• [THE RECORDS]:
━━━━━━━━

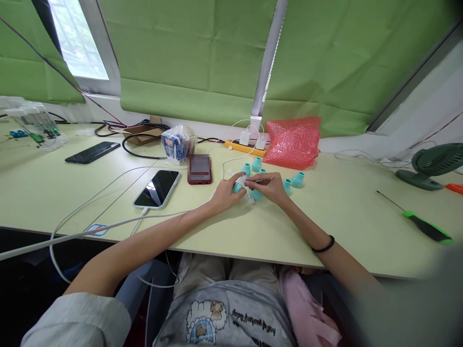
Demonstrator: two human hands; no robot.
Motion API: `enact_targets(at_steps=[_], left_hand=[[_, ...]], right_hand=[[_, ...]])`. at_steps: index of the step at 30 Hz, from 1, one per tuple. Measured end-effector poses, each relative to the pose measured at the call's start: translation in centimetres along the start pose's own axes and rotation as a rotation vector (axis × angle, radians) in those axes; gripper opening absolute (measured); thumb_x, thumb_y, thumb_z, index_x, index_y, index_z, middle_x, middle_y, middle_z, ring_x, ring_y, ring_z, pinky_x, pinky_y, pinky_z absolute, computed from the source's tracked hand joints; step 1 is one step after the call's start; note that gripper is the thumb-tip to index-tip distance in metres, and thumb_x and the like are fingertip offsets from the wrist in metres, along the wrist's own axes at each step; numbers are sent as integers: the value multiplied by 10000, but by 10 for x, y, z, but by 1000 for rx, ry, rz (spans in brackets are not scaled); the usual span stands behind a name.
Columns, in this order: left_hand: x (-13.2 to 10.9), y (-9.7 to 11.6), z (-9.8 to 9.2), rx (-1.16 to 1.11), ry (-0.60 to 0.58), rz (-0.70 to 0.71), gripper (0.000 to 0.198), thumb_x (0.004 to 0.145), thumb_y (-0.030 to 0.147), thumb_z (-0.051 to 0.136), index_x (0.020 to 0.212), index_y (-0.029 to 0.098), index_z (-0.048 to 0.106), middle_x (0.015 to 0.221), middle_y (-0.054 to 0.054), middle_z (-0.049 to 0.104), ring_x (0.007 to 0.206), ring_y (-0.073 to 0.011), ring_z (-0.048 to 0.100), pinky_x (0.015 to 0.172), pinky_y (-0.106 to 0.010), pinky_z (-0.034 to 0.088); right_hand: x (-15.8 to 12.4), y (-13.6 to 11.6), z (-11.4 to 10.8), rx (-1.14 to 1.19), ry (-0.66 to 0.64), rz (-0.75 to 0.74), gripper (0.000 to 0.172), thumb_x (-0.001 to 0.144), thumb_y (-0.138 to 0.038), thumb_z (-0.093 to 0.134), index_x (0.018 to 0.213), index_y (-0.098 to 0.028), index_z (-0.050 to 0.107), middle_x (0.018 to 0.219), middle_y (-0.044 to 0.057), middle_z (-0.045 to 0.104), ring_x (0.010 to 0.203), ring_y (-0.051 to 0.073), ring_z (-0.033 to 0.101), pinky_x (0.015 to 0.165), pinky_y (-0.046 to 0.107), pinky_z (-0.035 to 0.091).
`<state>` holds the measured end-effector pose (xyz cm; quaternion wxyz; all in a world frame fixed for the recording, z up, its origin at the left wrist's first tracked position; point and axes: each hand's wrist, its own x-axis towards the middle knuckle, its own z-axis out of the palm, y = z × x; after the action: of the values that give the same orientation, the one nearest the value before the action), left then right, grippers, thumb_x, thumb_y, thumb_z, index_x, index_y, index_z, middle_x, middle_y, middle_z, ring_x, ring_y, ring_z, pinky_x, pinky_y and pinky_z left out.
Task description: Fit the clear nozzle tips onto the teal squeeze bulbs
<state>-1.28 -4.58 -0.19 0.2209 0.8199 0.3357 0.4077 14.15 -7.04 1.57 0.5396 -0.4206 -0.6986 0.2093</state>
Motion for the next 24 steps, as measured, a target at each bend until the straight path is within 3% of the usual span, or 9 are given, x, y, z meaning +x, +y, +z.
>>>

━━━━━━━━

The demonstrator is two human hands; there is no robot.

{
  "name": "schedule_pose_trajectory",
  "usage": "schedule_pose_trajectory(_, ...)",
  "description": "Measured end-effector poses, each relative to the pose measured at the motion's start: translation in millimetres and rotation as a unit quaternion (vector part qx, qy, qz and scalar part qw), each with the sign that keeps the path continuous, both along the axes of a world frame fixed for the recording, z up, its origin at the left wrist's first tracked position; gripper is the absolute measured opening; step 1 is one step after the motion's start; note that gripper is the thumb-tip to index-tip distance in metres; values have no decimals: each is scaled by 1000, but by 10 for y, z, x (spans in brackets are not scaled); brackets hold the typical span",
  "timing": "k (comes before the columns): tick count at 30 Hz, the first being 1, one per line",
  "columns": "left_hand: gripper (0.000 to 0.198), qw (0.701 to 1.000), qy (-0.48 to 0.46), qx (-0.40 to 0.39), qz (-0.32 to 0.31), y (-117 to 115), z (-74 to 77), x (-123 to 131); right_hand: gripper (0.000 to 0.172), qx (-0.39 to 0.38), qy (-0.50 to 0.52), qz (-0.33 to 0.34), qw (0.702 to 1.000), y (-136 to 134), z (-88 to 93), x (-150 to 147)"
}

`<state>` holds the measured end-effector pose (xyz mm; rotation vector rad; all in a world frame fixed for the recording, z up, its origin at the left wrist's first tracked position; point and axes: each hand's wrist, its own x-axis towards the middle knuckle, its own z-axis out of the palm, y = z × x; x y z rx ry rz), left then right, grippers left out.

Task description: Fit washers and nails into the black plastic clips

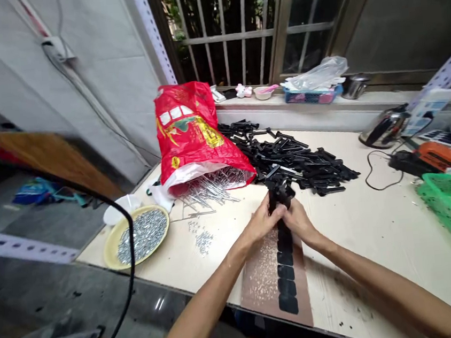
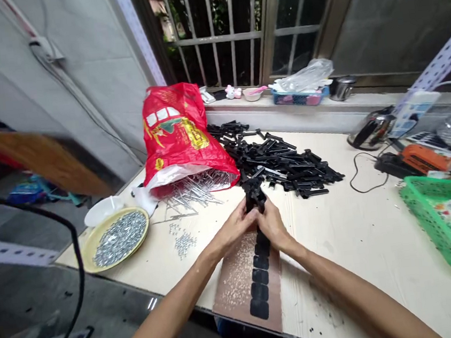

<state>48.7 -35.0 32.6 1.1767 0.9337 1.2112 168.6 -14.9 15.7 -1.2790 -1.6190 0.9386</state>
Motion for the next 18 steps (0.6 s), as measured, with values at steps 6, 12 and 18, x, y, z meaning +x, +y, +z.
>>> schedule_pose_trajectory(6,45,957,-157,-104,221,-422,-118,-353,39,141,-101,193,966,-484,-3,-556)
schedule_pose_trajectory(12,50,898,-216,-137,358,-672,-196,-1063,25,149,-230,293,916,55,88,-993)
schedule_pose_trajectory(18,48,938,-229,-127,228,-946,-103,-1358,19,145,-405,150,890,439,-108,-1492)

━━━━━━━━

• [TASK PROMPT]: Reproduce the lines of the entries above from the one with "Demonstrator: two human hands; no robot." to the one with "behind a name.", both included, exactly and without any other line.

• [RESULT OF THIS TASK]:
Demonstrator: two human hands; no robot.
Motion API: `enact_targets(at_steps=[_], left_hand=[[_, ...]], right_hand=[[_, ...]])`. at_steps: index of the step at 30 Hz, from 1, one per tuple. Measured end-effector poses, each relative to the pose measured at the call's start: translation in centimetres along the start pose's own axes and rotation as a rotation vector (axis × angle, radians) in those axes; gripper opening absolute (measured); thumb_x, thumb_y, thumb_z, index_x, index_y, index_z, middle_x, middle_y, middle_z, ring_x, ring_y, ring_z, pinky_x, pinky_y, pinky_z absolute, computed from the source's tracked hand joints; step 1 is one step after the call's start; note that gripper is the thumb-tip to index-tip distance in metres, and thumb_x and the like are fingertip offsets from the wrist in metres, along the wrist's own axes at each step; numbers are sent as integers: the value multiplied by 10000, but by 10 for x, y, z, but by 1000 for rx, ry, rz (spans in brackets are not scaled); the usual span stands behind a name.

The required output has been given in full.